What is being asked = Write out only the lines from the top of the listing below through the one with "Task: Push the", exactly as they stand, while keeping pictures out of the copy.

******

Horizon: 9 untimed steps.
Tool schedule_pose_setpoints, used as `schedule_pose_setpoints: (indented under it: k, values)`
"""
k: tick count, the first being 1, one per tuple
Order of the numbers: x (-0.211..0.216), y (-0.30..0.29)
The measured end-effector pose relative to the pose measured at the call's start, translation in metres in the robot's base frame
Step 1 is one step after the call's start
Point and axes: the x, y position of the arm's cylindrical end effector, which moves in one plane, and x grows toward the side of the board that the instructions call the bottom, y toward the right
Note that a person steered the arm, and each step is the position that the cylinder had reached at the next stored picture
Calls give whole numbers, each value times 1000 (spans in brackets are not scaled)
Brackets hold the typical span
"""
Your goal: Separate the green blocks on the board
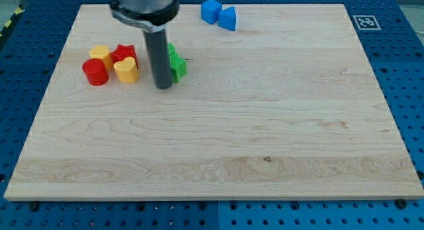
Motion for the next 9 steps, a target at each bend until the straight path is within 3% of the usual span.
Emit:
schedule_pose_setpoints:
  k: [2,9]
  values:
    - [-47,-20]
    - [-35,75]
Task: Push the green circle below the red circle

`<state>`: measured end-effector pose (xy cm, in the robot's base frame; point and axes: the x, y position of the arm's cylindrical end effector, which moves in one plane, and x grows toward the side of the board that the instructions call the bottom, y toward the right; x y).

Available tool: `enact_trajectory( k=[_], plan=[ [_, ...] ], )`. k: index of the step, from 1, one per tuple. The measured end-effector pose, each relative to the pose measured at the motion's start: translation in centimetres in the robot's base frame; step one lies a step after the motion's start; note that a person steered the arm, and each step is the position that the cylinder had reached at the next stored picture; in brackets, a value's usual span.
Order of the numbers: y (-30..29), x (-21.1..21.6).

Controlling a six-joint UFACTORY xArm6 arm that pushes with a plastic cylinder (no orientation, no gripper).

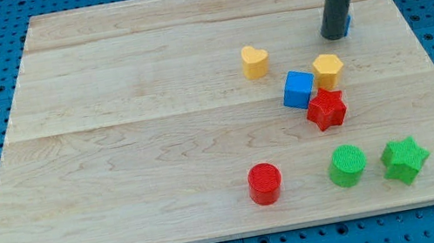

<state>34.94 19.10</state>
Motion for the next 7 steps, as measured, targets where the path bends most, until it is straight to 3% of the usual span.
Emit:
enact_trajectory(
  k=[1, 3, 4, 5, 6, 7],
  plan=[
    [2.9, -0.3],
    [-0.1, -8.5],
    [4.2, -9.0],
    [4.7, -10.4],
    [-0.8, -13.3],
    [-10.6, -15.1]
  ],
)
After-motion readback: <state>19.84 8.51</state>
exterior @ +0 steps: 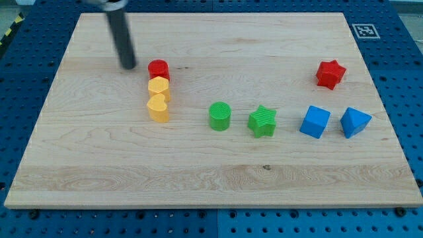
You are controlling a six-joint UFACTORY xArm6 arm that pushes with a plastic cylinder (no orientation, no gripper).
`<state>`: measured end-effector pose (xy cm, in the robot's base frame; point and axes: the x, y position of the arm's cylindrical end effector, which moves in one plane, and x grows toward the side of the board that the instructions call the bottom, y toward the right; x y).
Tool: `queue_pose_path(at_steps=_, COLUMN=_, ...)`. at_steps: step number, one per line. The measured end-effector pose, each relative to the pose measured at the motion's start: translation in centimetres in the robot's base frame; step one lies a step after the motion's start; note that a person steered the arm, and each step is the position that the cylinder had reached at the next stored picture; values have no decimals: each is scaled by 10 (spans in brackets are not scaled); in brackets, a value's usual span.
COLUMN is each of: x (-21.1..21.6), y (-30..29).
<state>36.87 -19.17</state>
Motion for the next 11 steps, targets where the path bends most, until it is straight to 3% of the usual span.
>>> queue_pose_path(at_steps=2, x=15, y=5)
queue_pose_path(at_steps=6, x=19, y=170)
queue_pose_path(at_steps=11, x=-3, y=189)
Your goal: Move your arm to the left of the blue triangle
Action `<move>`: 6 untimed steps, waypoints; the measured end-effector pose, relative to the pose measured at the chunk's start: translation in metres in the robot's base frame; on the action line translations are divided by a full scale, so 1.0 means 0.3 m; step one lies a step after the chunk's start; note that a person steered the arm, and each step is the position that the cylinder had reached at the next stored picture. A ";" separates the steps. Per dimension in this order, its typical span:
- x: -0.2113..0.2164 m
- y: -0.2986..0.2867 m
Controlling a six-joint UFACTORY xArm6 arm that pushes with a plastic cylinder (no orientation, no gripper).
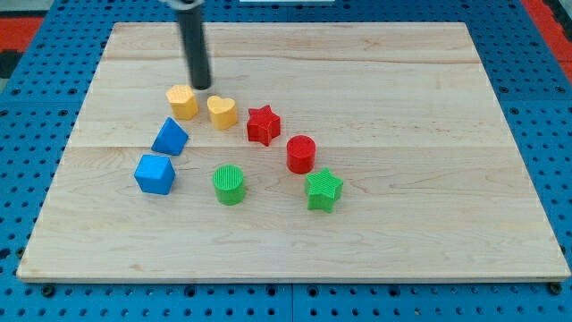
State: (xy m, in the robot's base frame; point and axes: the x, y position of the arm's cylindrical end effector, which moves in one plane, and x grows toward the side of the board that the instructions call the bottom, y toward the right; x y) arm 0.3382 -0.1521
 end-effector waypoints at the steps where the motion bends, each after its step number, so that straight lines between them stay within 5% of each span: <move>1: 0.012 -0.181; 2: 0.088 -0.290; 4: 0.346 -0.204; 6: 0.349 -0.135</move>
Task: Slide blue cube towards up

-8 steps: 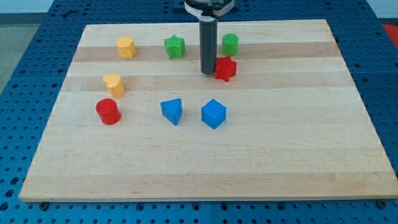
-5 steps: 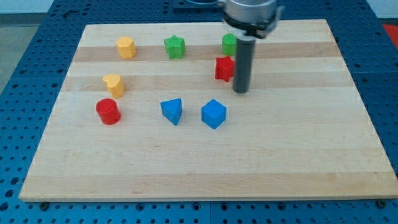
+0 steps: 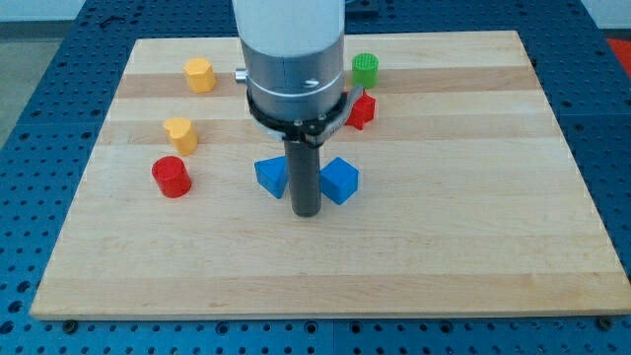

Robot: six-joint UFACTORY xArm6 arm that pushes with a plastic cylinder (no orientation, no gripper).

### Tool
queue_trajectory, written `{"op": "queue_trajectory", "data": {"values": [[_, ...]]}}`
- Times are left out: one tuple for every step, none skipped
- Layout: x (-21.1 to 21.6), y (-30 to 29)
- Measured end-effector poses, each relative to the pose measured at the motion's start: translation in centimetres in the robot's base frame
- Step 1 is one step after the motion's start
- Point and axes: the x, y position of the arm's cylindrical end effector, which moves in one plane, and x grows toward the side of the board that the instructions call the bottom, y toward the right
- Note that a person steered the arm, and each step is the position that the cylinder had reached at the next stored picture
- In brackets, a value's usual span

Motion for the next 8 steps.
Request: {"op": "queue_trajectory", "data": {"values": [[-0.8, 0.5], [-2.0, 1.7], [-2.3, 2.9], [-2.4, 3.2], [-2.1, 3.2], [-0.2, 3.3], [-0.2, 4.7], [-0.2, 5.7]]}}
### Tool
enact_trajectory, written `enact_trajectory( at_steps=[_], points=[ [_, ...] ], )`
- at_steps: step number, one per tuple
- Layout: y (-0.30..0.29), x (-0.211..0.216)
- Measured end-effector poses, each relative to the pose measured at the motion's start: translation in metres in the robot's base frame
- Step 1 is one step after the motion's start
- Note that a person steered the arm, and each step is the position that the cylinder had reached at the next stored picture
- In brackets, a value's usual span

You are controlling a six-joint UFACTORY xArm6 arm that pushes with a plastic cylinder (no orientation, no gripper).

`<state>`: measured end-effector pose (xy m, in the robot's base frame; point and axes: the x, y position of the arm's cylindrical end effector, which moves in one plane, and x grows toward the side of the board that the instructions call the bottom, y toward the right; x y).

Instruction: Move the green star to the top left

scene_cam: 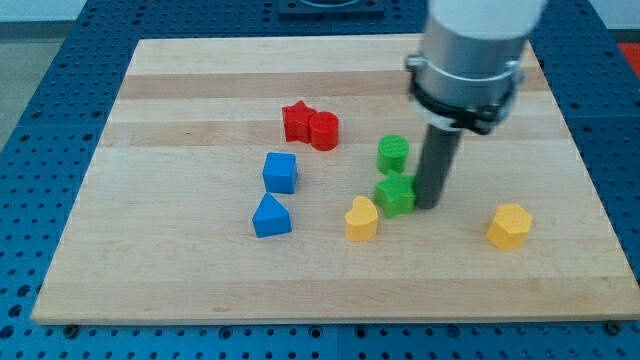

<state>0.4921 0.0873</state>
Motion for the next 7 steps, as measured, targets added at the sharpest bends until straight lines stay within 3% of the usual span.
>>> enact_trajectory(
  at_steps=[3, 7],
  points=[
    [-0.111, -0.011],
    [-0.179, 0.007]
  ],
)
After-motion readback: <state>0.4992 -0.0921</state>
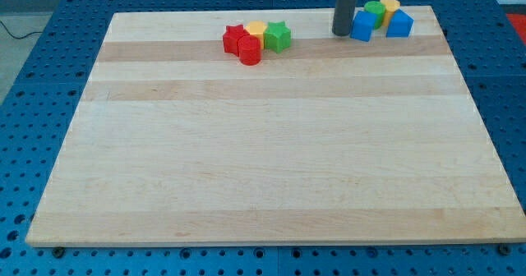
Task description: Push the green star diagonally to the red circle
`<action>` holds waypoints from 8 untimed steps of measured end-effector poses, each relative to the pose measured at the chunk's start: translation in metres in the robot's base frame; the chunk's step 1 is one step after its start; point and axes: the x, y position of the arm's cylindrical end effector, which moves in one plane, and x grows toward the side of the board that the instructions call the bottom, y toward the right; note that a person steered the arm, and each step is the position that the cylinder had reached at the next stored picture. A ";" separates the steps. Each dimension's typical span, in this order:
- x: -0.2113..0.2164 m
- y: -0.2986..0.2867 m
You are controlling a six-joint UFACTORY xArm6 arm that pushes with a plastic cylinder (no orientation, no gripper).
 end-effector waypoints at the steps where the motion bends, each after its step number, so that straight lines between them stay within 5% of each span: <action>1: 0.000 0.020; 3: 0.009 0.010; 5: 0.078 -0.084; 8: 0.084 -0.149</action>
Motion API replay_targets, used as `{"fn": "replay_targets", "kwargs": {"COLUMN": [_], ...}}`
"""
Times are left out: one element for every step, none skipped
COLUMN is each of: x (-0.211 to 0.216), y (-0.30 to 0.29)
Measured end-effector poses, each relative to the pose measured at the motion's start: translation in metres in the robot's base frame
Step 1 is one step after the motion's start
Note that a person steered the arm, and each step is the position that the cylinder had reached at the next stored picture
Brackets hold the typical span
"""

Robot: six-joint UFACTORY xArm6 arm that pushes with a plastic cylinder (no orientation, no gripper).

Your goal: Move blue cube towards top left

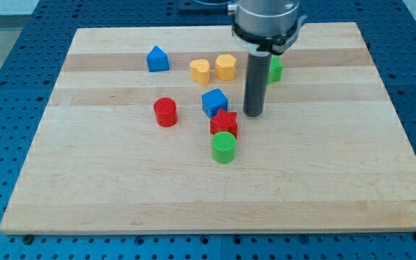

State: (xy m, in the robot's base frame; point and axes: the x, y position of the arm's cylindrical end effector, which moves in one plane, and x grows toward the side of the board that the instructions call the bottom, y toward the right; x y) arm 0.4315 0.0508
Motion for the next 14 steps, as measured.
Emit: {"fn": "replay_targets", "kwargs": {"x": [0.0,0.0,-0.003,-0.014,-0.023,-0.023,-0.023,-0.036,-0.047,-0.049,-0.052,-0.052,-0.052,-0.042], "y": [-0.015,-0.045,-0.082,-0.094,-0.075,-0.054,-0.028,-0.02,-0.02,-0.024,-0.071,-0.134,-0.185,-0.186]}}
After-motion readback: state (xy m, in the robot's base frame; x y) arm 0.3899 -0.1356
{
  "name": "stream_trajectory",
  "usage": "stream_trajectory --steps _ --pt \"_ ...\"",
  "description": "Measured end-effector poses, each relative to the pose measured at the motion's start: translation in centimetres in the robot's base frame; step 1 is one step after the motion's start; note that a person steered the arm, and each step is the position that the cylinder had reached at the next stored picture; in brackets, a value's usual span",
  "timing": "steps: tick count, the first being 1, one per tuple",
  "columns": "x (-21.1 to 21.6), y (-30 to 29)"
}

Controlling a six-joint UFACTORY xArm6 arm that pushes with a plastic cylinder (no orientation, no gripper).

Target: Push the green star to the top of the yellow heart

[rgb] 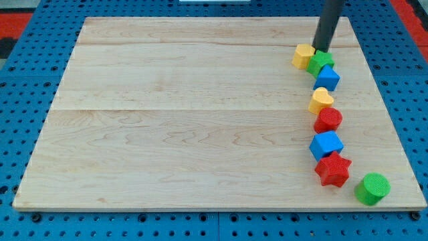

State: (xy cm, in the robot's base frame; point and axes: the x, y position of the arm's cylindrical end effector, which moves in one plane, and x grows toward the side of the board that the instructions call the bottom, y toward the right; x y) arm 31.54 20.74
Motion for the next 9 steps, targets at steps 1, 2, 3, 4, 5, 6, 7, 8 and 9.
stream_trajectory --steps 1,2,3,4,5,6,7,8,9 --pt "3.0 3.0" --pt "7.3 3.7" --pt "9.2 2.5" --pt "9.1 2.9" --pt "5.9 6.3" --pt "3.6 5.0" --pt "4.0 0.3" --pt "7.0 -2.7" --pt "8.4 -2.8"
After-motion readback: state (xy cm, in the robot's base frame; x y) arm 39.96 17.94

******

Answer space =
Horizon: 9 untimed steps.
Tool schedule_pose_setpoints, used as `schedule_pose_setpoints: (indented under it: k, values)`
"""
k: tick count, the first being 1, one per tuple
Order of the numbers: x (-0.211..0.216), y (-0.30..0.29)
The measured end-effector pose relative to the pose measured at the call's start, translation in metres in the robot's base frame
Step 1 is one step after the call's start
Point and axes: the x, y position of the arm's cylindrical end effector, which moves in one plane, and x grows toward the side of the board that the instructions call the bottom, y toward the right
Note that a person steered the arm, and each step is the position that the cylinder had reached at the next stored picture
Calls give whole numbers, each value times 1000 (spans in brackets are not scaled)
Brackets hold the typical span
"""
Your goal: Separate the green blocks on the board
Motion for the next 9 steps, a target at each bend until the straight path is within 3% of the usual span.
Emit:
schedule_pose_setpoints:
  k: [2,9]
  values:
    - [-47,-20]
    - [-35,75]
Task: Push the green circle below the red circle

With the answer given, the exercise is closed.